### ABOUT THIS EXERCISE
Below are the entries; return every line among them that holds the word "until".

■ ■ ■ ■

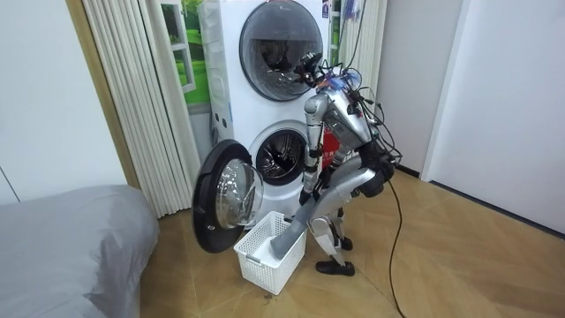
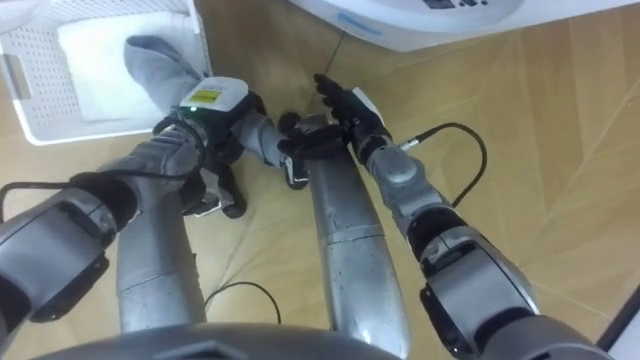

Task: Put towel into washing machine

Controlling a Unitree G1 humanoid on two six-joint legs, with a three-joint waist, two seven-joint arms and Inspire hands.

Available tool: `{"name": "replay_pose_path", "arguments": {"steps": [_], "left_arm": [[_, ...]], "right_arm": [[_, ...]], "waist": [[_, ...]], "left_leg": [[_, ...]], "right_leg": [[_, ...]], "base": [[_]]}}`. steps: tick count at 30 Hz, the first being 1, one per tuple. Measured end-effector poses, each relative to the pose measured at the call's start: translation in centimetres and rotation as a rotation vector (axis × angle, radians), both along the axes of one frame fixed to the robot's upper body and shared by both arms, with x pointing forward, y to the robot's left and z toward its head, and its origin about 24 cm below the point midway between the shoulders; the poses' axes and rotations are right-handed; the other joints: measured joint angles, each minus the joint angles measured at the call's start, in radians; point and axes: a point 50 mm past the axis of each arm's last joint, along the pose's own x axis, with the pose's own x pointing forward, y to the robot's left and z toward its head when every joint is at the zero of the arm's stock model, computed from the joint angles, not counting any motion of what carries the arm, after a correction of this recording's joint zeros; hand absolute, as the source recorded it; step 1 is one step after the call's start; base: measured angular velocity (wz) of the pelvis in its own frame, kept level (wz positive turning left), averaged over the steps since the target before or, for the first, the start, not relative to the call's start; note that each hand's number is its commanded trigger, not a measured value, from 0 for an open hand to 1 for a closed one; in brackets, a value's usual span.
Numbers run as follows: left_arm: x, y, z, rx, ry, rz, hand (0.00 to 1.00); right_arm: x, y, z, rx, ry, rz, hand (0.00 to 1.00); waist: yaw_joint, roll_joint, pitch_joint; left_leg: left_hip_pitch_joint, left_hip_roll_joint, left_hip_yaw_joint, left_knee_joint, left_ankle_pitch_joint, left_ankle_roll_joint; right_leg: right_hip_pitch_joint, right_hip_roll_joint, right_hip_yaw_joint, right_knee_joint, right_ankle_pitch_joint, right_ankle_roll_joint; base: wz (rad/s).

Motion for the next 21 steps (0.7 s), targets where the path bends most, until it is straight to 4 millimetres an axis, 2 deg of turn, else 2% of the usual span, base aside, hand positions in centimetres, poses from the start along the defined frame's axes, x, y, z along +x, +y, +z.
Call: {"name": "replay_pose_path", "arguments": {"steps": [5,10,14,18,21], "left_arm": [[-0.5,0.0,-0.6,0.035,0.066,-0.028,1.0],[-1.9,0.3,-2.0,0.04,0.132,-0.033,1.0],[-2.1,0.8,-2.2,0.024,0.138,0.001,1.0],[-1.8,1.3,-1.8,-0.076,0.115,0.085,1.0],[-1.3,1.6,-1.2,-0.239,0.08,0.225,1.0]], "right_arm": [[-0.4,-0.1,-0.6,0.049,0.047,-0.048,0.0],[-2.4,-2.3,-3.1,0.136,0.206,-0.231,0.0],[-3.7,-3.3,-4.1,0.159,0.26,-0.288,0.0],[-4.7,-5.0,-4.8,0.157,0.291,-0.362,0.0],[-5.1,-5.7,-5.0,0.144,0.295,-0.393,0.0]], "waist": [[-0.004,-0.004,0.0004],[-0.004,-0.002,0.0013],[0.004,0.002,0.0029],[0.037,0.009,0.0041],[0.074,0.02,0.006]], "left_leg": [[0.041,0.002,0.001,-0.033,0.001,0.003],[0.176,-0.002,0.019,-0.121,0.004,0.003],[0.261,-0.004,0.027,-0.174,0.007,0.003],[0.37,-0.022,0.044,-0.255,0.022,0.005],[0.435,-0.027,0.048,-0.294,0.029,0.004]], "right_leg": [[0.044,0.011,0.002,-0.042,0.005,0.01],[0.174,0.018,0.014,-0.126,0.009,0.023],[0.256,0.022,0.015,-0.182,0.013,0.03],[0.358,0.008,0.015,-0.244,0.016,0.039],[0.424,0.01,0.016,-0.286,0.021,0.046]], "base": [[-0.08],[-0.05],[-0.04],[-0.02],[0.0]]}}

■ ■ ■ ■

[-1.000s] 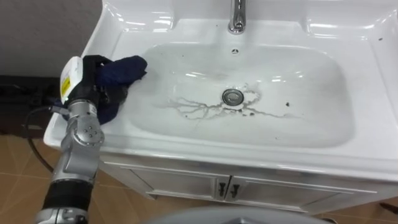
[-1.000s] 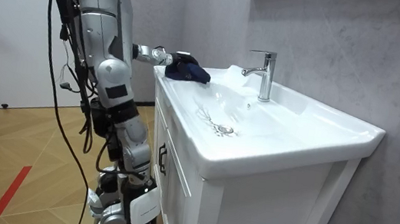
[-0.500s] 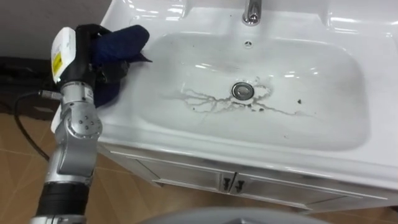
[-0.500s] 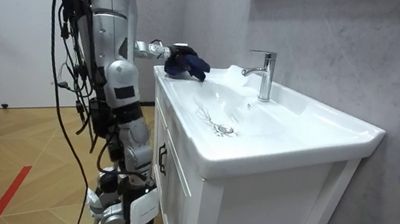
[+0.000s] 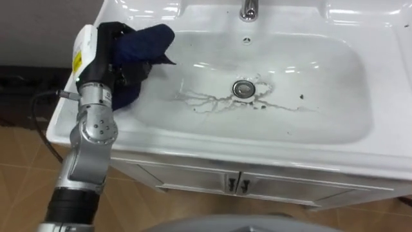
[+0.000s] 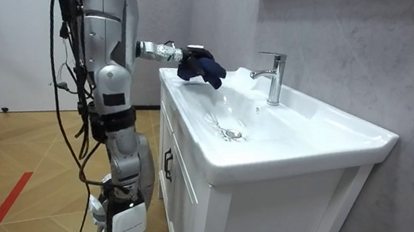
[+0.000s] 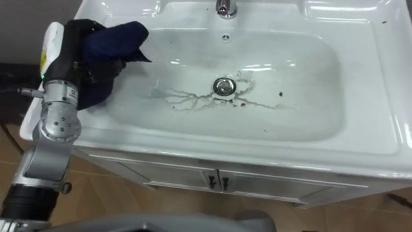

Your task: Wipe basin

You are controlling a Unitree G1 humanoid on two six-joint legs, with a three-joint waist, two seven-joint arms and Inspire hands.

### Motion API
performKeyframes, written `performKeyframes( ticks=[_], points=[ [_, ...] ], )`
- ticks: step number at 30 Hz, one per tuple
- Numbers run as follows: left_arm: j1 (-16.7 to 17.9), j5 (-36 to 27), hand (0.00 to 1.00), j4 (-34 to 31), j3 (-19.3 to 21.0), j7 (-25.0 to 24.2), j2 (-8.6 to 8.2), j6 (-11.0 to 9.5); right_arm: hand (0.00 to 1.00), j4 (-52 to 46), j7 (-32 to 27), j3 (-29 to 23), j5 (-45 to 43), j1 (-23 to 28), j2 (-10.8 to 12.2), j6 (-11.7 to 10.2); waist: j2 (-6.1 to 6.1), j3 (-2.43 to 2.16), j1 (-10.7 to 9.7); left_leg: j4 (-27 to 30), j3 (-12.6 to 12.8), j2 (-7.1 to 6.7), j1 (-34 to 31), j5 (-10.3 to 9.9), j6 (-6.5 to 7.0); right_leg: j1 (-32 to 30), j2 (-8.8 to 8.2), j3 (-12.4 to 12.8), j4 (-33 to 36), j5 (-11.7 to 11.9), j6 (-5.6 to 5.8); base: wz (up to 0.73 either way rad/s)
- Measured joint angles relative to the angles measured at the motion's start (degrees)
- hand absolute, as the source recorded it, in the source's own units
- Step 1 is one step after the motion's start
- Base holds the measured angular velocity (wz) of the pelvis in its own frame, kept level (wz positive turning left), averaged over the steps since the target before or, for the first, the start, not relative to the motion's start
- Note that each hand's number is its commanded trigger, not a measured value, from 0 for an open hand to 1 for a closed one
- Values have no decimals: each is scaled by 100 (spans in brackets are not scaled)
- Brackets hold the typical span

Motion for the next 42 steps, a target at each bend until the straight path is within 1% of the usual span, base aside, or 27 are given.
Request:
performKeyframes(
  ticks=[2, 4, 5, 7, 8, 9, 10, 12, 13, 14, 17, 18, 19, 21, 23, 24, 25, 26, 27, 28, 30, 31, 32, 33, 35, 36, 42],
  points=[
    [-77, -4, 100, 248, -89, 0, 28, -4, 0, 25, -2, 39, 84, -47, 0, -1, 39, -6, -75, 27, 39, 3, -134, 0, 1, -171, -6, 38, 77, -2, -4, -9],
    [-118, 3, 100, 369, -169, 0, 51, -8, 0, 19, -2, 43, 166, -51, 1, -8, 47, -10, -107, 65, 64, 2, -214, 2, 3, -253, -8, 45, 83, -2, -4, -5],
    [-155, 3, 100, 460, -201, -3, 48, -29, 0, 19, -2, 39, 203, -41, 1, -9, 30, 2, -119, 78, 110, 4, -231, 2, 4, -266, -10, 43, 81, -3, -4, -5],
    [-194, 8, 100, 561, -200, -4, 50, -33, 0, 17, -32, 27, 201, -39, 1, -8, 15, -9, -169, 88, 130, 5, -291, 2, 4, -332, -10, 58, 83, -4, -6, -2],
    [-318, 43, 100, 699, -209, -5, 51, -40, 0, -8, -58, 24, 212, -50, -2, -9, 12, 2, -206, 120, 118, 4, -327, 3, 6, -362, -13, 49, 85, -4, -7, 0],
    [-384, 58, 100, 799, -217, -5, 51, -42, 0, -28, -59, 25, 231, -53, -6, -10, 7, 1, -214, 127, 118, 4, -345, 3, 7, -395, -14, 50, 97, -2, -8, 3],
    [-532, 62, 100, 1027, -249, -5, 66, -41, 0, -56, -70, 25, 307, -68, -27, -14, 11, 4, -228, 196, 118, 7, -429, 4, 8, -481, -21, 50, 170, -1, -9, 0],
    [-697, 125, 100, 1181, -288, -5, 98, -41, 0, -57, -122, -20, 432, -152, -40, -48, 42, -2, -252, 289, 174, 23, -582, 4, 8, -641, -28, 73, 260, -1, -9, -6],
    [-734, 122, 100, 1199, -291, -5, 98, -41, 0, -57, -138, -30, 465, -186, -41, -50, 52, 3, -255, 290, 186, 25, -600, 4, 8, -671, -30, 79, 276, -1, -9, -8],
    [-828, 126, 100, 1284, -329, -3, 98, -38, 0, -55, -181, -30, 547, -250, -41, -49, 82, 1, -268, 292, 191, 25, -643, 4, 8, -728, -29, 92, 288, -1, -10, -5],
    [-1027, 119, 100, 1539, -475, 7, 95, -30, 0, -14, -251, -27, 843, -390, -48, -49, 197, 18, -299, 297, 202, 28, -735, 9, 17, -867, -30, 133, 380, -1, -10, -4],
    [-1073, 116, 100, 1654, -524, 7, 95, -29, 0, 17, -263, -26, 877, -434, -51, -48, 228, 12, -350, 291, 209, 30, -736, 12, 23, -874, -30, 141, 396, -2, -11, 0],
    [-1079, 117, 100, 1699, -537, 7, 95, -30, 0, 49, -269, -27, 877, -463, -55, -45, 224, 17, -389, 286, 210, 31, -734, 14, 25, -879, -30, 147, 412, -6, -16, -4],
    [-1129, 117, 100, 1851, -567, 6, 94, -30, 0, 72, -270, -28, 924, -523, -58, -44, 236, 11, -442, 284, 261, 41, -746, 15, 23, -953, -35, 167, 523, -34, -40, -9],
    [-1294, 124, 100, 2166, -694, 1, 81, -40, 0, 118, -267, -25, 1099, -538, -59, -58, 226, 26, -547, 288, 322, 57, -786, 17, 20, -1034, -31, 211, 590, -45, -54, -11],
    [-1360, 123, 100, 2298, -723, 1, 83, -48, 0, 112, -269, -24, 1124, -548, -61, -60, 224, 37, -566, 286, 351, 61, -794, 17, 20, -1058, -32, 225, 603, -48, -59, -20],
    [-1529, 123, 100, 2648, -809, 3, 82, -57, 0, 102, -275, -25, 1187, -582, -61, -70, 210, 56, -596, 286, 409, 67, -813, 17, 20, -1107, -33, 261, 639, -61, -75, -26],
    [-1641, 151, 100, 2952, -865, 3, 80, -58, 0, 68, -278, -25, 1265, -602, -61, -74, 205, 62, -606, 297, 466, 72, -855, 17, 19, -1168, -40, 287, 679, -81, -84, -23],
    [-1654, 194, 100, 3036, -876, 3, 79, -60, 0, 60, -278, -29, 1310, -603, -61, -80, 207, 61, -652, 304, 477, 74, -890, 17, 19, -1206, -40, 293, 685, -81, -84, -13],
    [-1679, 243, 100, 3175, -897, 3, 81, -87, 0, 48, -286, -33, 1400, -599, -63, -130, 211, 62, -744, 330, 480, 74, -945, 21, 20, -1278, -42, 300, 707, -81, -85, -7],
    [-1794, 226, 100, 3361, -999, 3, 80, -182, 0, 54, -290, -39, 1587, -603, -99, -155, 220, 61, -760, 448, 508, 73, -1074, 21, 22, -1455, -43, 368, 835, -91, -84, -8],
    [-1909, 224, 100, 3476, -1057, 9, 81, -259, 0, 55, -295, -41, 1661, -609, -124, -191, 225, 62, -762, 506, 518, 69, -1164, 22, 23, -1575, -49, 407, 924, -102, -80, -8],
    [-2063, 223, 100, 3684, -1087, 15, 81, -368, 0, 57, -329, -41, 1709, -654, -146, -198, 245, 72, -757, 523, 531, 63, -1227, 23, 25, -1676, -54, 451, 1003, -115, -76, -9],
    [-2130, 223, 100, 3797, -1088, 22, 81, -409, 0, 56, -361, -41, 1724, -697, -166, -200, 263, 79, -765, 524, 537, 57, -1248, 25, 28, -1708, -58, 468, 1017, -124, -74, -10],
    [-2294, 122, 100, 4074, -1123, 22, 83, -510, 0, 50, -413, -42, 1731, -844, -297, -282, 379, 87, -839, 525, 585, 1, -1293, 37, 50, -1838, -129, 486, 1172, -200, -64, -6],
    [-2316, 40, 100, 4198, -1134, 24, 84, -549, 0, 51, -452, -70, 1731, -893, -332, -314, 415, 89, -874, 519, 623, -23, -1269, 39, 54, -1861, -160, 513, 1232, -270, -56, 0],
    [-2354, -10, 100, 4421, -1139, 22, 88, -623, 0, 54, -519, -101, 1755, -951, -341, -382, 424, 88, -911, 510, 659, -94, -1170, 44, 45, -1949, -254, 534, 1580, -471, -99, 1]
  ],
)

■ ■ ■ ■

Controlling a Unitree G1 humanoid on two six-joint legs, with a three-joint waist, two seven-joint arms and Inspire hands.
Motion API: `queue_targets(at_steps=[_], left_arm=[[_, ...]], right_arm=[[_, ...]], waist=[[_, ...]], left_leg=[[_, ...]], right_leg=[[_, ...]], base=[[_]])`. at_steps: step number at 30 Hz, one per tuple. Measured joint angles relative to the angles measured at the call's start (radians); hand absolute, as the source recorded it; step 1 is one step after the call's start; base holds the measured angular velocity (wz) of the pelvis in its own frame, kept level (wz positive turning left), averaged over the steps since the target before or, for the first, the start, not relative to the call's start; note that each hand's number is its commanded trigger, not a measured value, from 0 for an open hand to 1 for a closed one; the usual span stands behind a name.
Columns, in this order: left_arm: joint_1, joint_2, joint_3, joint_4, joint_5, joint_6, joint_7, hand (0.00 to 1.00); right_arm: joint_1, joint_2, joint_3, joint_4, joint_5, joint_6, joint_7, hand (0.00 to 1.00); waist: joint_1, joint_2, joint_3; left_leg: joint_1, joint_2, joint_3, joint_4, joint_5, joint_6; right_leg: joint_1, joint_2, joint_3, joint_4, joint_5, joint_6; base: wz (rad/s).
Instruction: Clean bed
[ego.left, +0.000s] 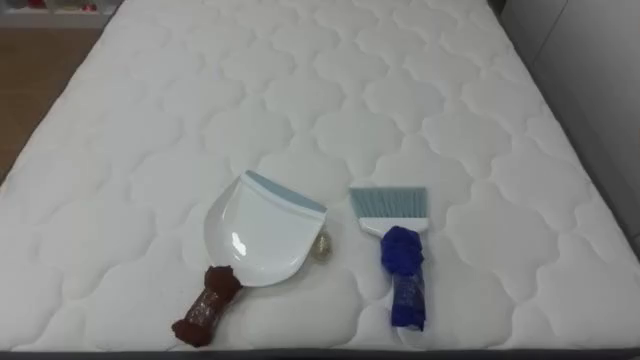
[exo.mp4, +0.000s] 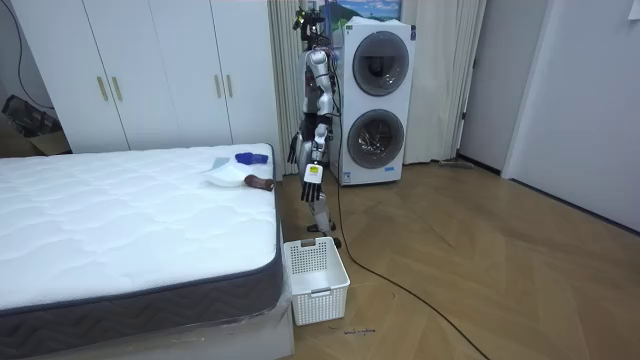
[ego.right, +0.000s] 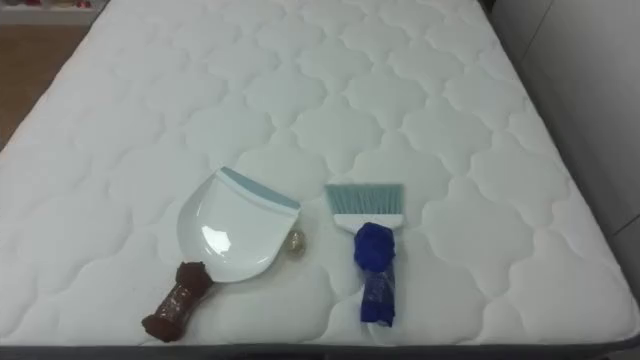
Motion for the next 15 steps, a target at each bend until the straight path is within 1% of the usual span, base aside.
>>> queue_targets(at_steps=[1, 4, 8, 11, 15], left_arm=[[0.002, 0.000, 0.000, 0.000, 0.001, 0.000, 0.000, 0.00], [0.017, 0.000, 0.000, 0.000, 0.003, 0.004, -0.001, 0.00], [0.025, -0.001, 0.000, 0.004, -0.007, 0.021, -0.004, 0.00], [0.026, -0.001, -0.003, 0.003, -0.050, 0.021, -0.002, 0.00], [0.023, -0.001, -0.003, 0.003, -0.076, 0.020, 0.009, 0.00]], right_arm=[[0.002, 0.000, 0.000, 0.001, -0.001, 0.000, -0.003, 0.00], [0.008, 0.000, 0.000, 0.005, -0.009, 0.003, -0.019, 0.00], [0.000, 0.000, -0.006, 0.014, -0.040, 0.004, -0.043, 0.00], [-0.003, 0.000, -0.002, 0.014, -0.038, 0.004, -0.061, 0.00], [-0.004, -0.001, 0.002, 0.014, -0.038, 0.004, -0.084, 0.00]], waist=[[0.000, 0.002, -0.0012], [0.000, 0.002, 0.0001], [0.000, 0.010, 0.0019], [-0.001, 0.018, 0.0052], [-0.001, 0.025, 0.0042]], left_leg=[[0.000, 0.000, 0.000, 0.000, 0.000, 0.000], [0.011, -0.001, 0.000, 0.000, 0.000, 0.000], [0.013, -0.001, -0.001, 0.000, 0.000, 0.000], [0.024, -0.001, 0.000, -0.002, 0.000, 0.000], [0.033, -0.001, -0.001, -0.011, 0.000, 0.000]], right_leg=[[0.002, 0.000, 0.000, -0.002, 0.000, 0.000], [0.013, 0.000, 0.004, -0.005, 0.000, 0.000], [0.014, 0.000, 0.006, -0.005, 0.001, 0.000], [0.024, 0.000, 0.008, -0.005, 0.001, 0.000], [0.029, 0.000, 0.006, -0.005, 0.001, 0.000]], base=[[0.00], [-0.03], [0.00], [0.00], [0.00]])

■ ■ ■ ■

### RESPONSE AREA
Motion for the next 21 steps (0.7 s), targets where the path bends most, until it is straight to 4 millimetres an axis, 2 deg of turn, else 2% of the usual span, base aside, hand positions in centimetres, poses from the start along the defined frame's axes, x, y, z along +x, +y, +z.
Motion for the next 42 steps, a target at each bend until the straight path is within 1% of the usual span, base aside, or 27 are given.
Motion for the next 15 steps, a target at each bend until the straight path is within 1% of the usual span, base aside.

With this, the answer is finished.